Application Behaviour Based On The-Recognized Context
Terakhir, dua hal yang
paling penting adalah bagaimana pengguna dapat memahami sistem dan tingkah
lakunya yang sesuai dengan konteks yang dimilikinya serta bagaimana caranya
memberikan kontrol penuh kepada pengguna terhadap sistem.
Empat Kategori
Aplikasi Context-Awareness Menurut Bill N. Schilit, Norman Adams, Dan Roy Want,
Yaitu :
a.
Proximate-Selection
Adalah sebuah teknik
antarmuka yang memudahkan pengguna dalam memilih atau melihat lokasi objek
(benda atau manusia) yang berada didekatnya dan mengetahui posisi lokasi dari
user itu sendiri. Ada dua variabel yang berkaitan dengan proximate-selection
ini, yaitu locus dan selection, atau tempat dan pilihan.
b.
Automatic Contextual Reconfiguration
Aspek terpenting dari
salah satu contoh kasus sistem context-aware-ini adalah bagaimana konteks yang
digunakan membawa perbedaan terhadap konfigurasi sistem dan bagaimana cara
antar setiap komponen berinteraksi. Sebagai contoh, penggunaan virtual
whiteboard sebagai salah satu inovasi automatic reconfiguration yang menciptakan
ilusi pengaksesan virtual objects sebagai layaknya fisik suatu benda.
c.
Contextual Informations And Commands
Kegiatan manusia bisa
diprediksi dari situasi atau lokasi dimana mereka berada. Sebagai contoh,
ketika berada di dapur, maka kegiatan yang dilakukan pada lokasi tersebut pasti
berkaitan dengan memasak. Hal inilah yang menjadi dasar dari tujuan contextual
information and commands, dimana informasi-informasi tersebut dan perintah yang
akan dilaksanakan disimpan ke-dalam sebuah directory tertentu.
d.
Context-Triggered Actions
Cara kerja sistem
context-triggered actions sama layaknya dengan aturan sederhana IF-THEN.

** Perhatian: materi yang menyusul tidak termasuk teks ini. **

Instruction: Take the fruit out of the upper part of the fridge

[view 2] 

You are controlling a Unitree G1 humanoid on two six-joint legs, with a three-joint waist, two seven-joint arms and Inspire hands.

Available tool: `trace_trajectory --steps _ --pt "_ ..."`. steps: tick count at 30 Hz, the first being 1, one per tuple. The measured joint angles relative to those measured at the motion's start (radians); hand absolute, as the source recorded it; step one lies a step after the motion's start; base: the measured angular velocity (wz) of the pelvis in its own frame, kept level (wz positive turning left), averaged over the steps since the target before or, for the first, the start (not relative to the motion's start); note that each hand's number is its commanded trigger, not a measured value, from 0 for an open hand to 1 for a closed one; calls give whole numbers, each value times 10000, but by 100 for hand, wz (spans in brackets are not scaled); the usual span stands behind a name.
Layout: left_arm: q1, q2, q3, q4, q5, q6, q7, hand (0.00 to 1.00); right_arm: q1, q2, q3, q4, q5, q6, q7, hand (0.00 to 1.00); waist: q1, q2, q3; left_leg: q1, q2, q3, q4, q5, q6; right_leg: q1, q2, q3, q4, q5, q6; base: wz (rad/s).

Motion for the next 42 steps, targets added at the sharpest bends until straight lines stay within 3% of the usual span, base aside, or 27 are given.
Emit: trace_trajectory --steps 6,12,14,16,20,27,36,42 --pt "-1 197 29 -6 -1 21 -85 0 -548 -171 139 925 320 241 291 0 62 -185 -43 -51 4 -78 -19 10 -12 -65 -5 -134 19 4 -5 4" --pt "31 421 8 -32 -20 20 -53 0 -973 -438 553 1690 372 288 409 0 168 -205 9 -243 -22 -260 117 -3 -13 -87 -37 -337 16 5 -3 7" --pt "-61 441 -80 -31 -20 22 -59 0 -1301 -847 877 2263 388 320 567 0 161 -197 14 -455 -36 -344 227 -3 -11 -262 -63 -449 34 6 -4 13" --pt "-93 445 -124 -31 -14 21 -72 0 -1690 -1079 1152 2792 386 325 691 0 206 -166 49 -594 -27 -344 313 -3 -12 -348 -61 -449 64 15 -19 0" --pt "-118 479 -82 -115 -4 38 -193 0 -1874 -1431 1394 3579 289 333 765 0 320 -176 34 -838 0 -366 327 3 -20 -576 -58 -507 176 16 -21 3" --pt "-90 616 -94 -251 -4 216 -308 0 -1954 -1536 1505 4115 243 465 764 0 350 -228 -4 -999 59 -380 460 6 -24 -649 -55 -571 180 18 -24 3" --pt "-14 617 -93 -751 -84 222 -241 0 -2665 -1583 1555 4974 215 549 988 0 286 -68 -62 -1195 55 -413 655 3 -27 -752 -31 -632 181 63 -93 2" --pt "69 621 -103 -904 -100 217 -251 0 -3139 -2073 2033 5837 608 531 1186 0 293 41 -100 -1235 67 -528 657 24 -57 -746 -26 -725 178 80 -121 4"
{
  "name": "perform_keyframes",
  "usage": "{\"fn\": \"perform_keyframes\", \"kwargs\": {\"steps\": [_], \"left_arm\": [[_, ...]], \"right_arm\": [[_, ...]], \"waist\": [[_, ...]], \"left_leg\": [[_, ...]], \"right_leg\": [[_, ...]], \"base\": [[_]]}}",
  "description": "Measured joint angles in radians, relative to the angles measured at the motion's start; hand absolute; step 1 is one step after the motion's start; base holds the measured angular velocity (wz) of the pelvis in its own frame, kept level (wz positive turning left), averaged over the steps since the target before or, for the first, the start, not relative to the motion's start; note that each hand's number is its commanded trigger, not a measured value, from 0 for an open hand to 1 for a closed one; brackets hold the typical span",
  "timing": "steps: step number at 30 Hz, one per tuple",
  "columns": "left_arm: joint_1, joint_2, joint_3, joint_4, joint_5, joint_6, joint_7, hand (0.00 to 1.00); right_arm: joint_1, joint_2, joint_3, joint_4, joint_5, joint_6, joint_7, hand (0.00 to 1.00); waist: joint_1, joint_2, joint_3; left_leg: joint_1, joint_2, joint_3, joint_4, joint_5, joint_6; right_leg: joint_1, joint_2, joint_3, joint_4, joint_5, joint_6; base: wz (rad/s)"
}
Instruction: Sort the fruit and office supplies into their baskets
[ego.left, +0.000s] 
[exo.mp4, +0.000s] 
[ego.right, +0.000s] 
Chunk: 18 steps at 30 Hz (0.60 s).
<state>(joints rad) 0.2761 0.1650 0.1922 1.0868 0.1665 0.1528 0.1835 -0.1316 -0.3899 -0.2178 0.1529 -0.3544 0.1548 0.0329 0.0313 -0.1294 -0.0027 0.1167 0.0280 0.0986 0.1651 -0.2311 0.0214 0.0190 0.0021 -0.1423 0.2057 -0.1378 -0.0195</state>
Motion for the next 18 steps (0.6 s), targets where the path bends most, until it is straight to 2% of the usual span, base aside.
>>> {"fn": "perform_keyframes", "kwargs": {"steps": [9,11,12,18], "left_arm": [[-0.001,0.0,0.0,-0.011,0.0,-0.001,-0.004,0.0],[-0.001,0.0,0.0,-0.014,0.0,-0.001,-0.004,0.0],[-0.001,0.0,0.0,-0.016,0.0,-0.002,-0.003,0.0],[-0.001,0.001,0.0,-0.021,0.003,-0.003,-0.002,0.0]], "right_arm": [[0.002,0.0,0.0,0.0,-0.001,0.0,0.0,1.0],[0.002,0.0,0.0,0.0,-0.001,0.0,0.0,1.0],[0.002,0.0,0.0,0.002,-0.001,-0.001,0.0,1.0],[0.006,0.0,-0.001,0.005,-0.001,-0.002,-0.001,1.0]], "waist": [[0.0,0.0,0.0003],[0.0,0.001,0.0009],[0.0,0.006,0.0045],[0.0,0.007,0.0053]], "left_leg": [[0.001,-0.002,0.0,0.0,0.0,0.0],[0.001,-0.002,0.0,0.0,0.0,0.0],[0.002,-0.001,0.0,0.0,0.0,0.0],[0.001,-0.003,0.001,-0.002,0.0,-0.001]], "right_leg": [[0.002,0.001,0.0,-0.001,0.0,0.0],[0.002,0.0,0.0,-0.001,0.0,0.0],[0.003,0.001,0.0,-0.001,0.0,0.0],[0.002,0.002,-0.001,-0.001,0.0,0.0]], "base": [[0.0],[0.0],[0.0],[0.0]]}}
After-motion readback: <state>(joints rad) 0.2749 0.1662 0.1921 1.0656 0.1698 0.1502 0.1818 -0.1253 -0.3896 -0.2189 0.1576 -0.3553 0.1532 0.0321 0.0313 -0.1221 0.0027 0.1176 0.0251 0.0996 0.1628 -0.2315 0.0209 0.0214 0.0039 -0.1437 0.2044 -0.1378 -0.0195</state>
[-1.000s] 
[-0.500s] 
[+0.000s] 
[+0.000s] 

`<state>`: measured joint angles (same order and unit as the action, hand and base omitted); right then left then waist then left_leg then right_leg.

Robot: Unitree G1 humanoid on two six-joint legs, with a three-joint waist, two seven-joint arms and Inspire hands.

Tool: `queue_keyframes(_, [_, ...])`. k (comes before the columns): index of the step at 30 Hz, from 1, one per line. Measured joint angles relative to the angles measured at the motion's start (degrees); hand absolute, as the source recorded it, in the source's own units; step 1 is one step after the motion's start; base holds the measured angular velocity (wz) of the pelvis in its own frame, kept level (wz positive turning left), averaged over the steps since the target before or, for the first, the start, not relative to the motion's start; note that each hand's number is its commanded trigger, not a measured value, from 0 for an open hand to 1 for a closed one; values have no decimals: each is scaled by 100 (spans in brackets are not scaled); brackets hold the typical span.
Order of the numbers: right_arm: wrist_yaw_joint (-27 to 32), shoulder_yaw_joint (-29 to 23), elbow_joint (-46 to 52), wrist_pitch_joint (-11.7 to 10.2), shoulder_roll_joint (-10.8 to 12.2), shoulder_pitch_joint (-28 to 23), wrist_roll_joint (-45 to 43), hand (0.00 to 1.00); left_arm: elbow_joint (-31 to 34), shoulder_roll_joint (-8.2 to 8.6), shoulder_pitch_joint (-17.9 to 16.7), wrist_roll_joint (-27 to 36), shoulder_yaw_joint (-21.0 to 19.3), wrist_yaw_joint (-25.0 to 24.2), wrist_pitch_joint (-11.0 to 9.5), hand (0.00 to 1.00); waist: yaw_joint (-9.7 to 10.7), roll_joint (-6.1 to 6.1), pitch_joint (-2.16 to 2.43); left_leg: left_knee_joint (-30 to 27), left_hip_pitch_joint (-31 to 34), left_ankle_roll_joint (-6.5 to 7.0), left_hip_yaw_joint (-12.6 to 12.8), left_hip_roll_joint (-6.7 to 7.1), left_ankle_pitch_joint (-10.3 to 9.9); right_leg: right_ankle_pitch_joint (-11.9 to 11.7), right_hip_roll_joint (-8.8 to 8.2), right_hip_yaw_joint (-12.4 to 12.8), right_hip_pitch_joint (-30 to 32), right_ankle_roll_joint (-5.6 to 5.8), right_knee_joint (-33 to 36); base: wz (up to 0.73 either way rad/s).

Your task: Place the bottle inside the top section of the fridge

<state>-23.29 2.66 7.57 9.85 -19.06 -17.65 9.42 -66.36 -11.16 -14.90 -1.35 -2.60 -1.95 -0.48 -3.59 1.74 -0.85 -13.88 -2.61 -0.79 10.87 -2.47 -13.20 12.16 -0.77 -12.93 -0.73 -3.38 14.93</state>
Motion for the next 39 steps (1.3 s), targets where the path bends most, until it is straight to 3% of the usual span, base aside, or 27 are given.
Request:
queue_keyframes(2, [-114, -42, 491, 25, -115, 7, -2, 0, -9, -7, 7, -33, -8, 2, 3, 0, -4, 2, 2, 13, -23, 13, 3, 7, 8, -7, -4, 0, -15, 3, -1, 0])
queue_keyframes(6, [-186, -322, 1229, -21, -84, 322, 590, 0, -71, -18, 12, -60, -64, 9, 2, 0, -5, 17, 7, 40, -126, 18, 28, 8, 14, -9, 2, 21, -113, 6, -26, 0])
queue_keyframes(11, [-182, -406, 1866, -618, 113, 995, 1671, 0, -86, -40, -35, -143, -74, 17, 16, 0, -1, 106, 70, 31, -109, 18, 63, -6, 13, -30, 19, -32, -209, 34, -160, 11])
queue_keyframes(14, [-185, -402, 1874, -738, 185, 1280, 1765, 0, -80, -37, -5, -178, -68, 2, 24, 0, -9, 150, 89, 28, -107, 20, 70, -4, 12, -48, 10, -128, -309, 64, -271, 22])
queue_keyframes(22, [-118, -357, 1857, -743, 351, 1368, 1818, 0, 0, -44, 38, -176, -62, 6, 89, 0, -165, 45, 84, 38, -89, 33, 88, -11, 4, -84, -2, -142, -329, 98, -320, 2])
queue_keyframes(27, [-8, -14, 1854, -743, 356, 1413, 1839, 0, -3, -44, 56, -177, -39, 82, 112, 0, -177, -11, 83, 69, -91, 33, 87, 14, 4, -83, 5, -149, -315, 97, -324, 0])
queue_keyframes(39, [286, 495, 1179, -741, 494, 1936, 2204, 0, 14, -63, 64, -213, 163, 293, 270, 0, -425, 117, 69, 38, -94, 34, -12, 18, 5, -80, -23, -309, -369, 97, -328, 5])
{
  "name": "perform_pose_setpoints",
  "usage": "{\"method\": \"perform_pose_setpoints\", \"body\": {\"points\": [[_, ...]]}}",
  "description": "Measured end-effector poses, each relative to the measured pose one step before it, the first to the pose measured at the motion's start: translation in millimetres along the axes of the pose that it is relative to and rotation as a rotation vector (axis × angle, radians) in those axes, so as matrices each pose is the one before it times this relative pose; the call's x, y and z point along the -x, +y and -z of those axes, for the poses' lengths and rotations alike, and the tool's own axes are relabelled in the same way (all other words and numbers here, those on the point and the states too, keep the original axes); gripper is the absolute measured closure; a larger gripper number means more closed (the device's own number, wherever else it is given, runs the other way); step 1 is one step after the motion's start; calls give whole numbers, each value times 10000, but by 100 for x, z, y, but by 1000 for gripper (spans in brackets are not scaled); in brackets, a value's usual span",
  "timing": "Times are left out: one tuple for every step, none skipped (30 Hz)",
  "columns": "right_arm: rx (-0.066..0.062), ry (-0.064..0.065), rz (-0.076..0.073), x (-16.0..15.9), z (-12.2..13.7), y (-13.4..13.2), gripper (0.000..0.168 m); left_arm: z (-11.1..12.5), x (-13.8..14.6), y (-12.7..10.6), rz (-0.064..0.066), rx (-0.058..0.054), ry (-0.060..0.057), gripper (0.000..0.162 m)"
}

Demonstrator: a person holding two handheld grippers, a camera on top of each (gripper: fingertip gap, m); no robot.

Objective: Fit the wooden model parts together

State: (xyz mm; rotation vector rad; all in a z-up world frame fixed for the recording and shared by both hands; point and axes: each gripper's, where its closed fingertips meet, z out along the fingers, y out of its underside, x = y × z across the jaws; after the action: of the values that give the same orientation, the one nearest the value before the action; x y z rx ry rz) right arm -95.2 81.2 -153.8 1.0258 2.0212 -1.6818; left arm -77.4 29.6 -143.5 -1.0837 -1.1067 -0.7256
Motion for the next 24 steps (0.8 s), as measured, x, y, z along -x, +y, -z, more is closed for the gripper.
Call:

Informasi yang berada pada klausa kondisi akan memacu perintah aksi yang harus
dilakukan. Kategori sistem context-aware-ini bisa dikatakan mirip dengan
contextual information and commands, namun perbedaannya terletak pada
aturan-aturan kondisi yang harus jelas dan spesifik untuk memacu aksi yang akan
dilakukan.
4. LAYANAN PERBAIKAN
SUMBER (RESOURCE-DISCOVERY SERVICE)
Layanan telematika
yang terakhir adalah layanan perbaikan sumber. Resource-Discovery Service-(RDS)
adalah sebuah layanan yang berfungsi untuk penemuan layanan utilitas yang
diperlukan. The-RDS juga berfungsi dalam pengindeksan lokasi layanan utilitas
untuk mempercepat kecepatan penemuan. Layanan perbaikan sumber yang dimaksud
adalah layanan perbaikan dalam sumber daya manusia (SDM).
SDM telematika adalah
orang yang melakukan aktivitas yang berhubungan dengan telekomunikasi, media,
dan informatika sebagai pengelola, pengembang, pendidik, dan pengguna di
lingkungan pemerintah, dunia usaha, lembaga pendidikan, dan masyarakat pada
umunya. Konsep pengembangan sumber daya manusia di bidang telematika ditujukan
untuk meningkatkan kualitas, kuantitas dan pendayagunaan SDM telematika dengan
tujuan untuk mengatasi kesenjangan digital, kesenjangan informasi dan
meningkatkan kemandirian masyarakat dalam pemanfaatan teknologi informasi dan
komunikasi secara efektif dan optimal.